- _Problem statement_
Search the listing below for the line containing "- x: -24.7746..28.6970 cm". From there through the line containing "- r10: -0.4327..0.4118", transcribe every line exactly, both ends included.

Dataset excerpt START

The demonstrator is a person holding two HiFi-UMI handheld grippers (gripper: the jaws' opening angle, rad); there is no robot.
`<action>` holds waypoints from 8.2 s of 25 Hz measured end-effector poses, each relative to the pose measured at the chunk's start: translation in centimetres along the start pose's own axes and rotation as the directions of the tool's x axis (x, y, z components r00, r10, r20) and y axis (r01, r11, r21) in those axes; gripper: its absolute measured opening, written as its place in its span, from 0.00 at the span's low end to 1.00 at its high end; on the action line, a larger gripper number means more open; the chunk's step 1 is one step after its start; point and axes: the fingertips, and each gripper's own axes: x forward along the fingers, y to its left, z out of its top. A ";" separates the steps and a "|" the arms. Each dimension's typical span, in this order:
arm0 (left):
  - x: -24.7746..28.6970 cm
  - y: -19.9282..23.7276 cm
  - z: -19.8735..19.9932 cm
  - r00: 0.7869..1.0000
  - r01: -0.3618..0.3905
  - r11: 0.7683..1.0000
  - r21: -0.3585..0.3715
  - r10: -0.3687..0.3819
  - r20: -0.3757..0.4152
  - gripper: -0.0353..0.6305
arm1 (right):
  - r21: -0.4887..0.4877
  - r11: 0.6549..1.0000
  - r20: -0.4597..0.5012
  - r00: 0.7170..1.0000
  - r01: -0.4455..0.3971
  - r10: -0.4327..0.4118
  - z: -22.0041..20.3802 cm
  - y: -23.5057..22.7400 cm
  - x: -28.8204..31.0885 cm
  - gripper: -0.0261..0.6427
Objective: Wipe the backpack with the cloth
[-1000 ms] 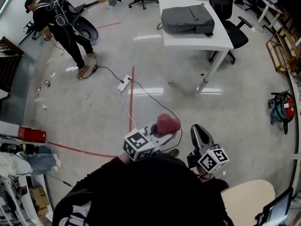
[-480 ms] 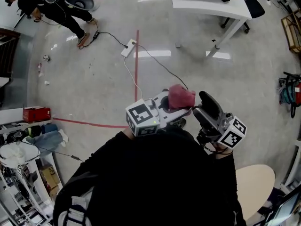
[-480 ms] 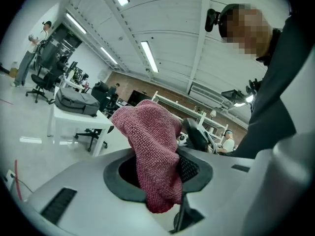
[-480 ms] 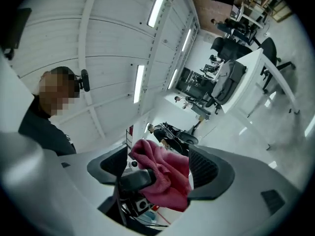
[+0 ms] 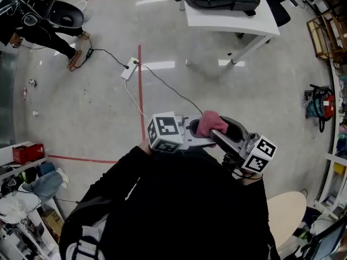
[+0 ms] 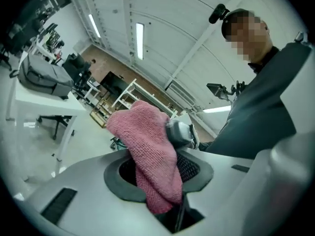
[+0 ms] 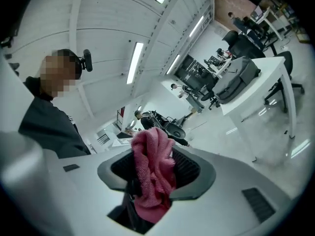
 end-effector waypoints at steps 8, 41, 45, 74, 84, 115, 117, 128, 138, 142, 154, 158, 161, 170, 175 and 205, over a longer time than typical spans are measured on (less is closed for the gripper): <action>-3.9 5.7 2.3 0.992 0.037 0.984 -0.171 -0.016 0.123 0.27 | -0.040 0.990 0.016 0.991 0.133 -0.133 2.5 -4.0 5.3 0.21; 10.7 16.7 15.0 0.864 -0.307 0.915 -0.261 0.383 0.326 0.27 | 0.238 0.921 0.150 0.949 -0.308 0.279 19.3 -16.9 -4.5 0.17; 10.7 17.8 15.4 0.840 -0.380 0.895 -0.234 0.440 0.318 0.30 | 0.296 0.902 0.209 0.943 -0.313 0.259 20.5 -18.7 -5.0 0.17; -12.7 47.7 24.4 0.569 -0.653 0.624 -0.429 0.778 0.266 0.40 | 0.089 0.927 0.202 0.905 0.364 -0.375 40.8 -43.4 11.0 0.17; -9.6 53.6 27.5 0.429 -0.737 0.490 -0.465 0.871 0.238 0.40 | -0.112 0.805 0.153 0.810 0.583 -0.566 50.0 -56.3 8.7 0.17; -15.5 63.4 25.9 0.671 -0.670 0.591 -0.449 0.741 -0.024 0.39 | -0.682 0.612 -0.201 0.702 0.401 -0.683 38.3 -54.2 29.3 0.17; -17.1 63.3 27.0 0.669 -0.664 0.606 -0.438 0.743 0.014 0.39 | -0.662 0.690 -0.246 0.784 0.294 -0.570 36.1 -51.0 33.1 0.17; -23.9 62.0 30.3 0.444 -0.701 0.464 -0.541 0.878 0.179 0.39 | -0.522 0.853 -0.395 0.892 -0.021 -0.220 33.5 -44.4 38.7 0.17; -13.4 63.3 29.7 0.428 -0.743 0.424 -0.517 0.896 0.120 0.39 | -0.562 0.742 -0.209 0.805 0.366 -0.556 44.4 -57.3 22.6 0.17; -12.8 64.1 29.6 0.365 -0.763 0.368 -0.531 0.924 0.115 0.39 | -0.509 0.693 -0.096 0.766 0.511 -0.635 50.4 -60.8 15.4 0.17; -12.3 63.6 29.4 0.270 -0.841 0.276 -0.465 0.959 0.081 0.39 | -0.590 0.618 -0.005 0.762 0.520 -0.647 56.1 -63.7 14.7 0.17; -12.2 63.8 29.1 0.374 -0.860 0.362 -0.359 0.927 0.036 0.39 | -0.630 0.659 -0.127 0.782 0.412 -0.610 50.7 -61.3 21.2 0.17; -13.2 63.7 29.4 0.463 -0.839 0.446 -0.312 0.886 0.021 0.39 | -0.603 0.720 -0.223 0.794 0.344 -0.566 46.1 -59.1 26.7 0.17; -18.6 62.5 29.3 0.683 -0.650 0.640 -0.409 0.729 0.055 0.39 | -0.516 0.856 -0.434 0.847 0.046 -0.307 35.3 -47.5 43.9 0.17; -20.1 63.6 29.6 0.712 -0.639 0.666 -0.384 0.701 0.033 0.39 | -0.598 0.801 -0.419 0.835 0.044 -0.358 35.9 -48.8 45.1 0.17; -15.4 66.3 31.1 0.608 -0.705 0.555 -0.442 0.794 0.028 0.39 | -0.626 0.587 -0.111 0.686 0.514 -0.719 53.3 -65.5 28.5 0.17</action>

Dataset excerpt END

- _Output of the exercise_
  - x: -24.7746..28.6970 cm
  - y: -19.9282..23.7276 cm
  - z: -19.8735..19.9932 cm
  - r00: 0.7869..1.0000
  - r01: -0.3618..0.3905
  - r11: 0.7683..1.0000
  - r21: -0.3585..0.3715
  - r10: -0.3687..0.3819
  - r20: -0.3757..0.4152
  - gripper: -0.0353..0.6305
arm1 (right):
  - r21: -0.4887..0.4877
  - r11: 0.6549..1.0000
  - r20: -0.4597..0.5012
  - r00: 0.7170..1.0000
  - r01: -0.4455..0.3971
  - r10: -0.4327..0.4118

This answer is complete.